┌─ MATERIAL TO PROCESS

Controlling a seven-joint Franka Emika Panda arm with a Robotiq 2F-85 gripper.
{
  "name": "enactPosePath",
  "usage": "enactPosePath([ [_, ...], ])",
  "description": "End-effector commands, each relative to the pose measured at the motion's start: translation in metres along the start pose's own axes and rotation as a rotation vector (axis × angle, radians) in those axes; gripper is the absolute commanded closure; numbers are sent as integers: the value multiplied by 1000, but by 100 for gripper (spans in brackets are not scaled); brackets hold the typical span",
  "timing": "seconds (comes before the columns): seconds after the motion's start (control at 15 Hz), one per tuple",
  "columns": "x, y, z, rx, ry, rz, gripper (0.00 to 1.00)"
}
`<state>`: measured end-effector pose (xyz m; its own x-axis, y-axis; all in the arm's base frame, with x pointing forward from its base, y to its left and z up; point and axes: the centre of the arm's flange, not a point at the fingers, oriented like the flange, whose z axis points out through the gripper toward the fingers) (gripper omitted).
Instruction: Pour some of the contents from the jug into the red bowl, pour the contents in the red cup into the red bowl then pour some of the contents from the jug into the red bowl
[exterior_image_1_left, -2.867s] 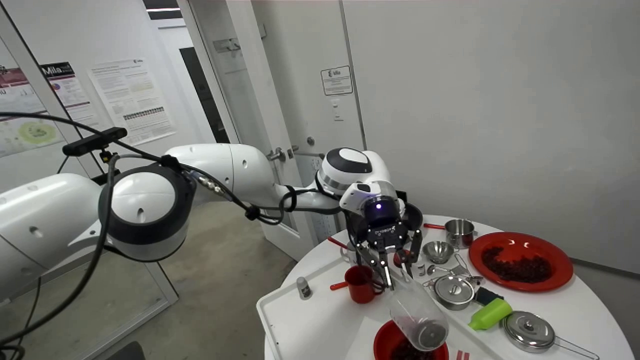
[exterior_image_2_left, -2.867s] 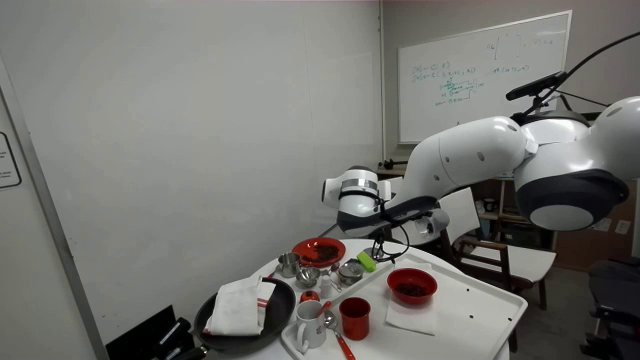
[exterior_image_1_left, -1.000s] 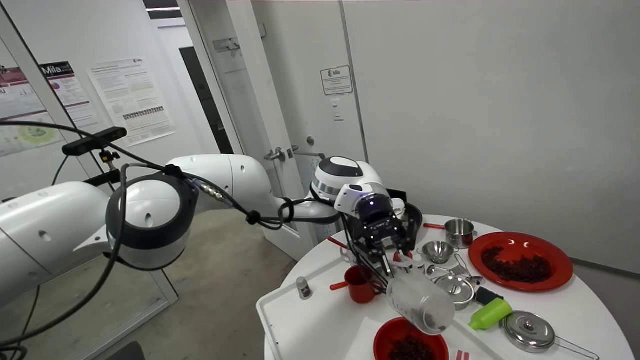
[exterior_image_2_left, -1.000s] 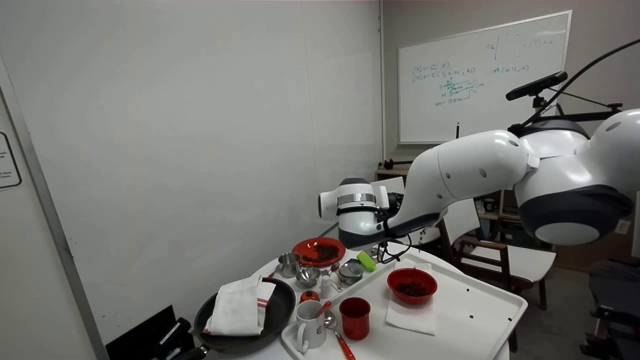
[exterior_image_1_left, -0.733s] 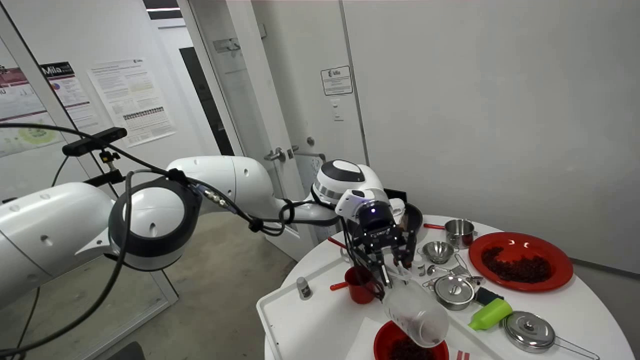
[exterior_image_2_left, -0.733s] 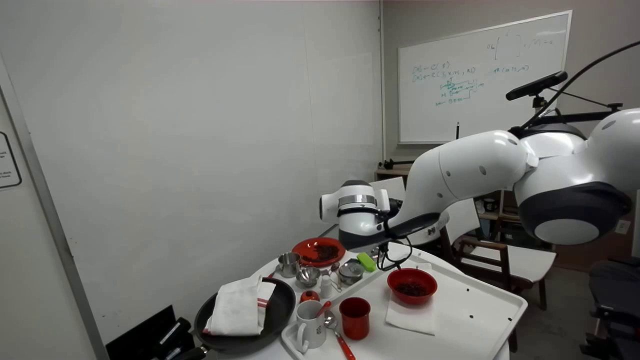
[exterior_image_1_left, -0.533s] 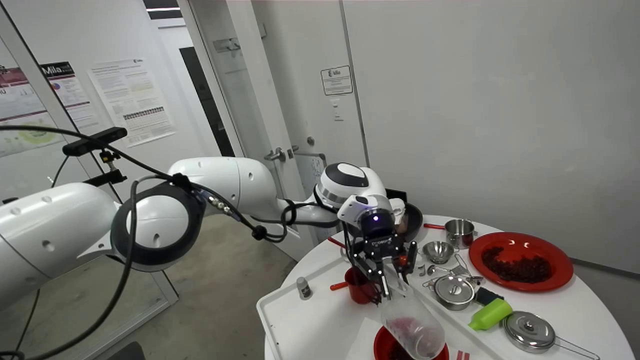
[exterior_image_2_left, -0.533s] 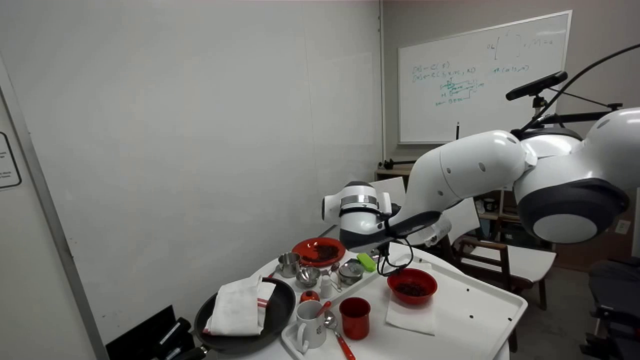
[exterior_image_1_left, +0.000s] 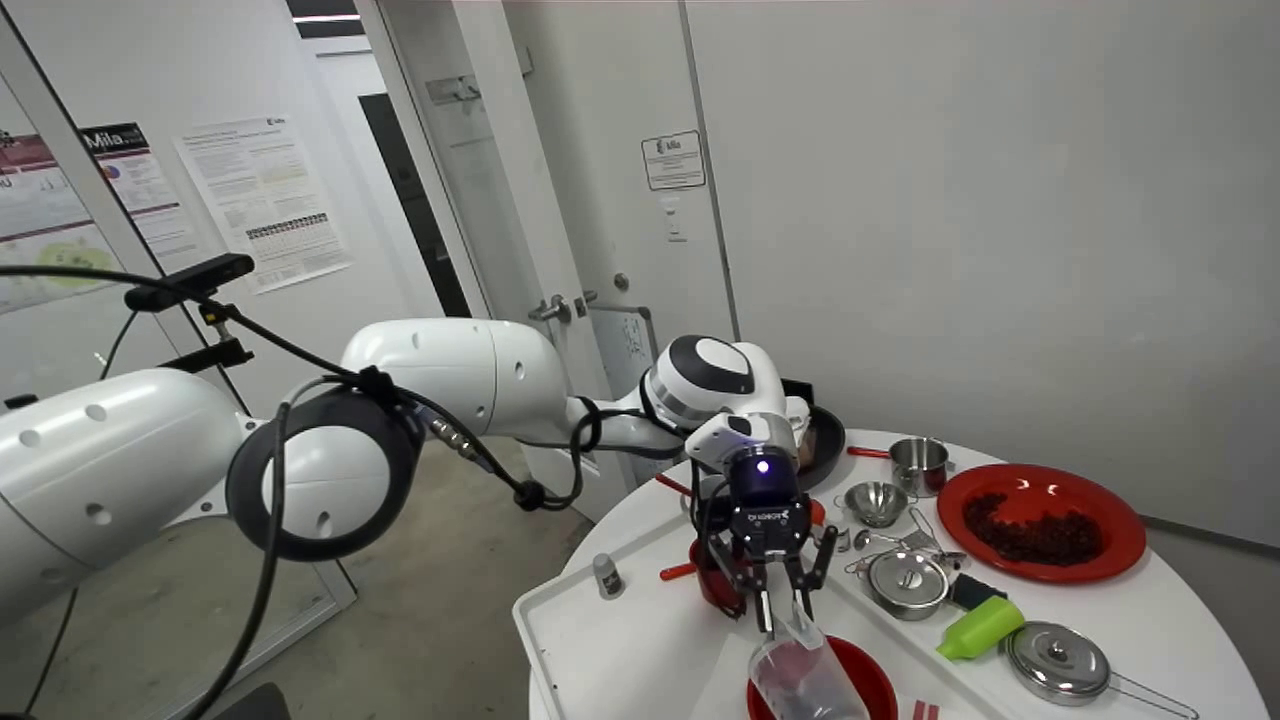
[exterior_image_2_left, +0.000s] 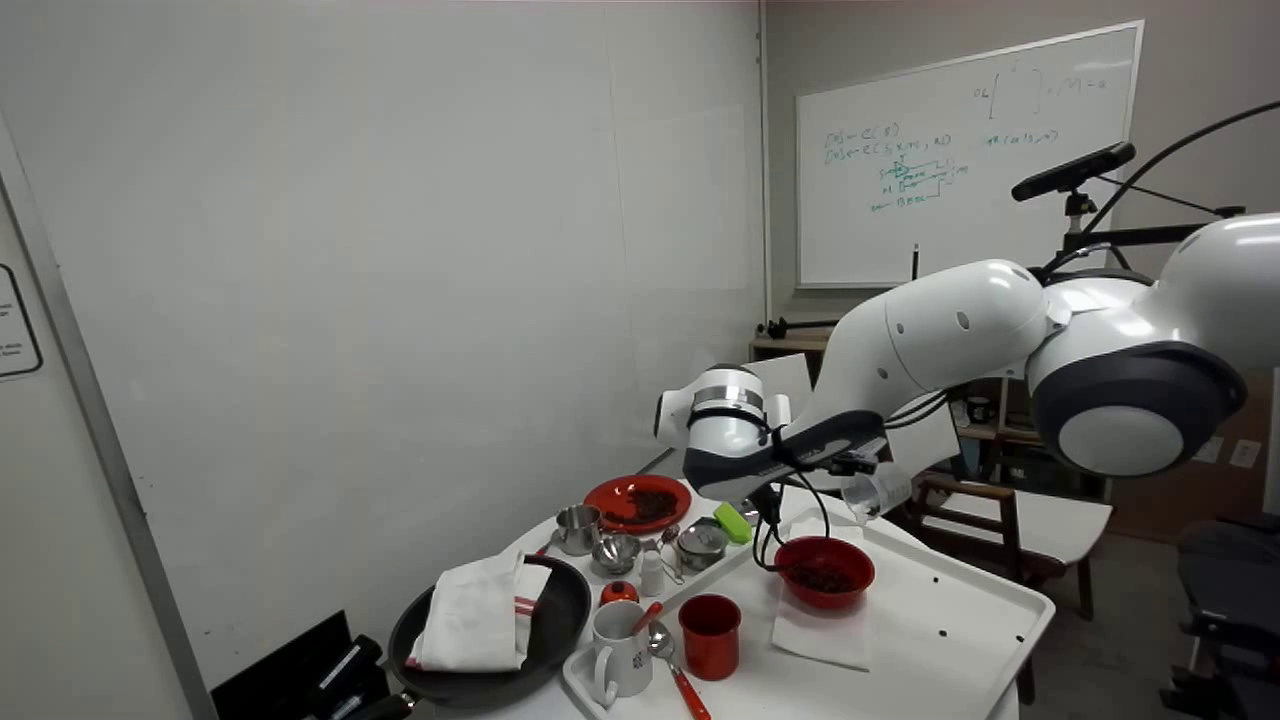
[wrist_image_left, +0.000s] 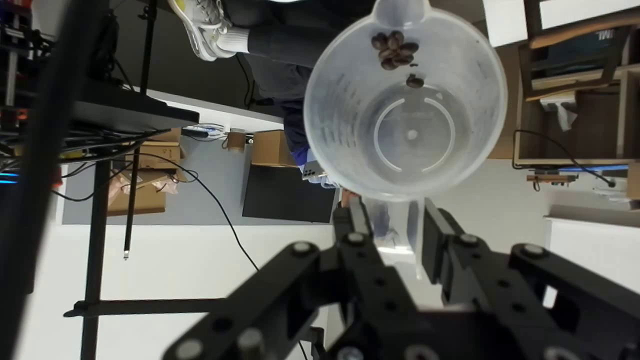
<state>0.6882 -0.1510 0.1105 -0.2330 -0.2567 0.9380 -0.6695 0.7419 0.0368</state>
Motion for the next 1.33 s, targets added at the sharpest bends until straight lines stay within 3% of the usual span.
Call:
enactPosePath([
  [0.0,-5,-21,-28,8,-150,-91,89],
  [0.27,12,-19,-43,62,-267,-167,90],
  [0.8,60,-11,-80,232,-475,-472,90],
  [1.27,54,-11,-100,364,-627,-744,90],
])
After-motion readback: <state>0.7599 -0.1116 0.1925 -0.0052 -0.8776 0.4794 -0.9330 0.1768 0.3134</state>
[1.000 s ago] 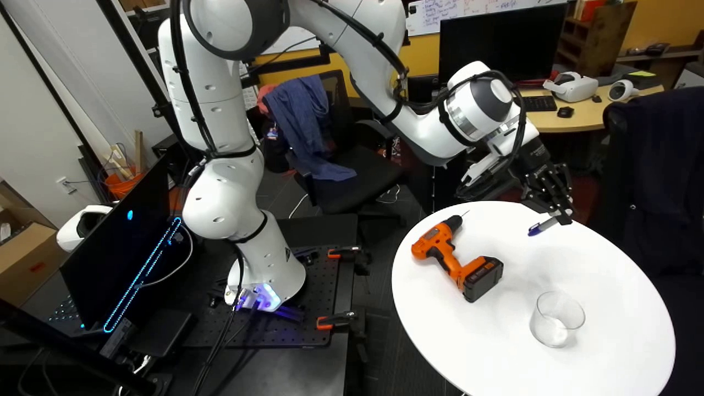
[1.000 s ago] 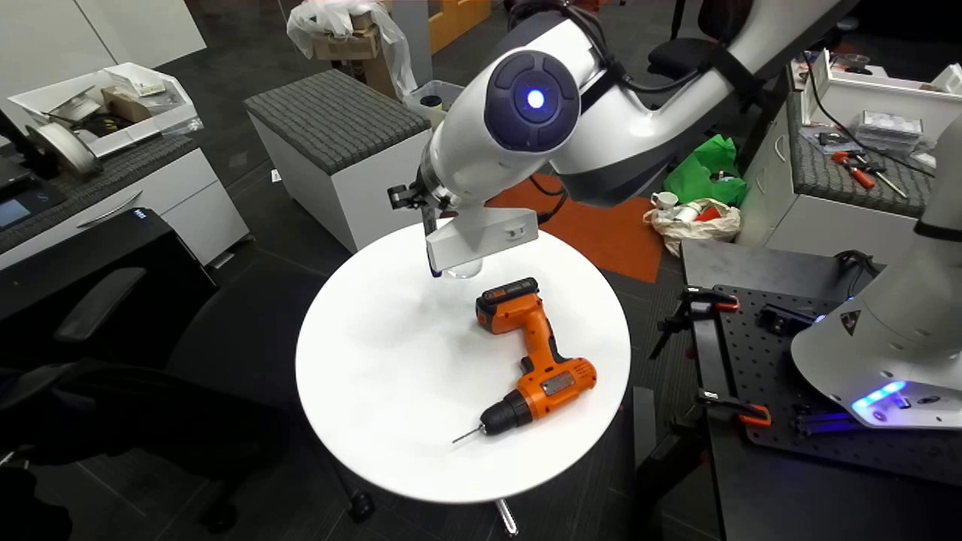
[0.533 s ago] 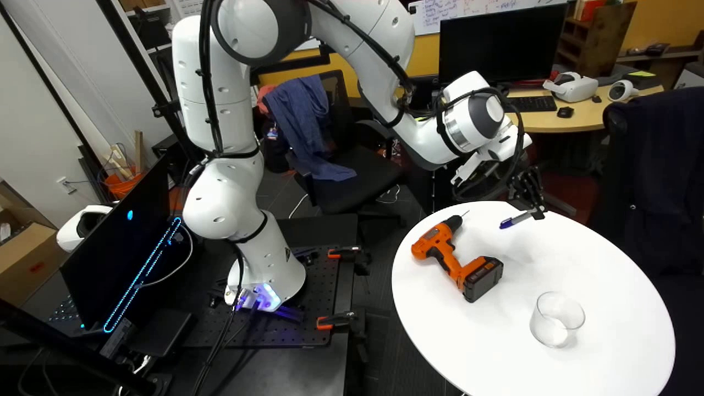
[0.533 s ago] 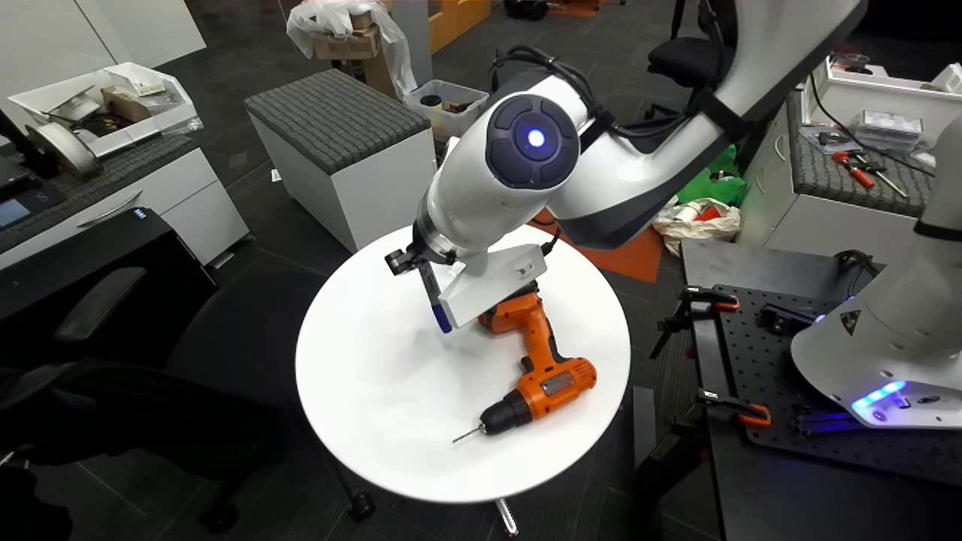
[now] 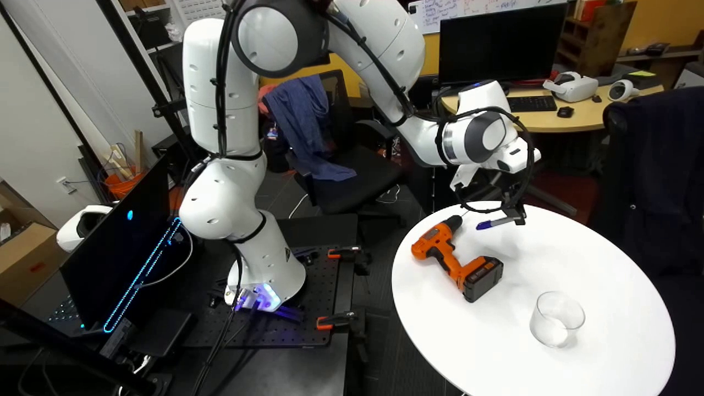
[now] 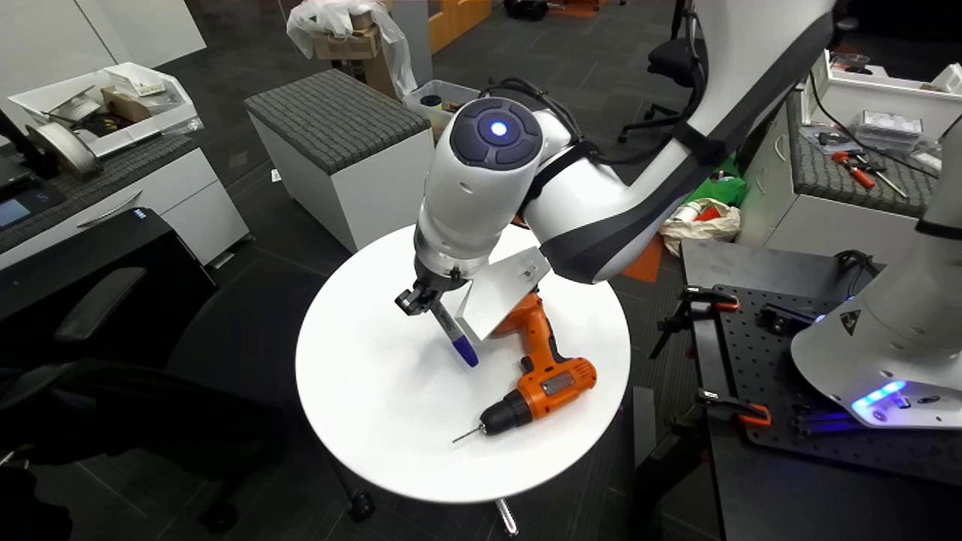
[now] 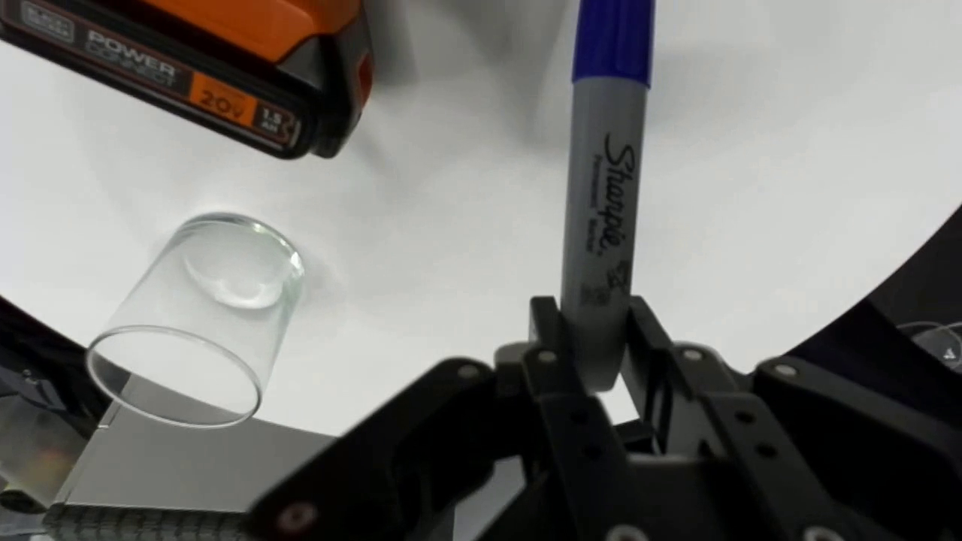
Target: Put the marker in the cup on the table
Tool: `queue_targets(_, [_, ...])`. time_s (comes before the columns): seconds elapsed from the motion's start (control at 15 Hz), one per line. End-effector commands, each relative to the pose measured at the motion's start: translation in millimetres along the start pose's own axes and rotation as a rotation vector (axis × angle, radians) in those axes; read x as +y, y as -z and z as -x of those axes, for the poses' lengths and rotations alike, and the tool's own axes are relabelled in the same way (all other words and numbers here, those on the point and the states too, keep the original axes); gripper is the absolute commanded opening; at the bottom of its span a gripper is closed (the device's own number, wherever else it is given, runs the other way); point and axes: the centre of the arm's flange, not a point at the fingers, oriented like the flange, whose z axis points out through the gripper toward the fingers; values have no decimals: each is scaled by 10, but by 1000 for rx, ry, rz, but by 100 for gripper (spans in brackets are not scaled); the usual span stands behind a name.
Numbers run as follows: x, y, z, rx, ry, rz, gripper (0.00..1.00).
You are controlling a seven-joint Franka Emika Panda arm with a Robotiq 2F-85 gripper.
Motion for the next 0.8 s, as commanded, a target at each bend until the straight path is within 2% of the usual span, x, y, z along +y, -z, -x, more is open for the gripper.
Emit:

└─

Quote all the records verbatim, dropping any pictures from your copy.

### WRITTEN SOLUTION
Controlling a seven-joint Franka Emika Panda arm with a Robotiq 2F-85 gripper.
{
  "name": "enactPosePath",
  "usage": "enactPosePath([ [_, ...], ])",
  "description": "End-effector commands, each relative to the pose measured at the motion's start: translation in metres along the start pose's own axes and rotation as a rotation vector (axis × angle, radians) in those axes; gripper is the absolute commanded closure; numbers are sent as integers: the value multiplied by 1000, but by 100 for gripper (spans in brackets are not scaled); brackets hold the typical span",
  "timing": "seconds (comes before the columns): seconds after the motion's start (control at 15 Hz), one per tuple",
  "columns": "x, y, z, rx, ry, rz, gripper (0.00 to 1.00)"
}
`<state>`: measured end-effector pose (xyz m; its own x-axis, y-axis; all in the arm's base frame, with x pointing forward from its base, y to its left and z up; point and axes: the centre of the arm's flange, not a point at the fingers, oriented like the flange, whose z axis points out through the gripper toward the fingers) (gripper omitted).
Instruction: Pour some of the contents from the jug into the red bowl, pour the contents in the red cup into the red bowl then pour some of the contents from the jug into the red bowl
[exterior_image_1_left, -2.867s] 
[exterior_image_2_left, -2.867s] 
[exterior_image_1_left, -1.000s] 
[exterior_image_2_left, -1.000s] 
[exterior_image_1_left, -0.733s] 
[exterior_image_2_left, -0.733s] 
[exterior_image_1_left, -0.533s] 
[exterior_image_2_left, -0.533s] 
[exterior_image_1_left, +0.000s] 
[exterior_image_2_left, +0.000s] 
[wrist_image_left, +0.000s] 
<state>0.6882 -0.1510 0.1105 -0.2330 -0.2567 0.9380 -0.6695 0.7419 0.0368</state>
Motion for the next 1.33 s, targets added at the sharpest bends until straight lines stay within 3% of the usual span.
Call:
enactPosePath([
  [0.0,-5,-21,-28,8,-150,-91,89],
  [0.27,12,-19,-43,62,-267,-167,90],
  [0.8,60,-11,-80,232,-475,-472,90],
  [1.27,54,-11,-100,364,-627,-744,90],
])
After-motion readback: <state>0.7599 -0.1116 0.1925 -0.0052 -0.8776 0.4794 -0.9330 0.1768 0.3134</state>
[1.000 s ago] 
[1.000 s ago] 
[0.533 s ago] 
[0.533 s ago] 
[now] 
[now] 
[now] 
Target: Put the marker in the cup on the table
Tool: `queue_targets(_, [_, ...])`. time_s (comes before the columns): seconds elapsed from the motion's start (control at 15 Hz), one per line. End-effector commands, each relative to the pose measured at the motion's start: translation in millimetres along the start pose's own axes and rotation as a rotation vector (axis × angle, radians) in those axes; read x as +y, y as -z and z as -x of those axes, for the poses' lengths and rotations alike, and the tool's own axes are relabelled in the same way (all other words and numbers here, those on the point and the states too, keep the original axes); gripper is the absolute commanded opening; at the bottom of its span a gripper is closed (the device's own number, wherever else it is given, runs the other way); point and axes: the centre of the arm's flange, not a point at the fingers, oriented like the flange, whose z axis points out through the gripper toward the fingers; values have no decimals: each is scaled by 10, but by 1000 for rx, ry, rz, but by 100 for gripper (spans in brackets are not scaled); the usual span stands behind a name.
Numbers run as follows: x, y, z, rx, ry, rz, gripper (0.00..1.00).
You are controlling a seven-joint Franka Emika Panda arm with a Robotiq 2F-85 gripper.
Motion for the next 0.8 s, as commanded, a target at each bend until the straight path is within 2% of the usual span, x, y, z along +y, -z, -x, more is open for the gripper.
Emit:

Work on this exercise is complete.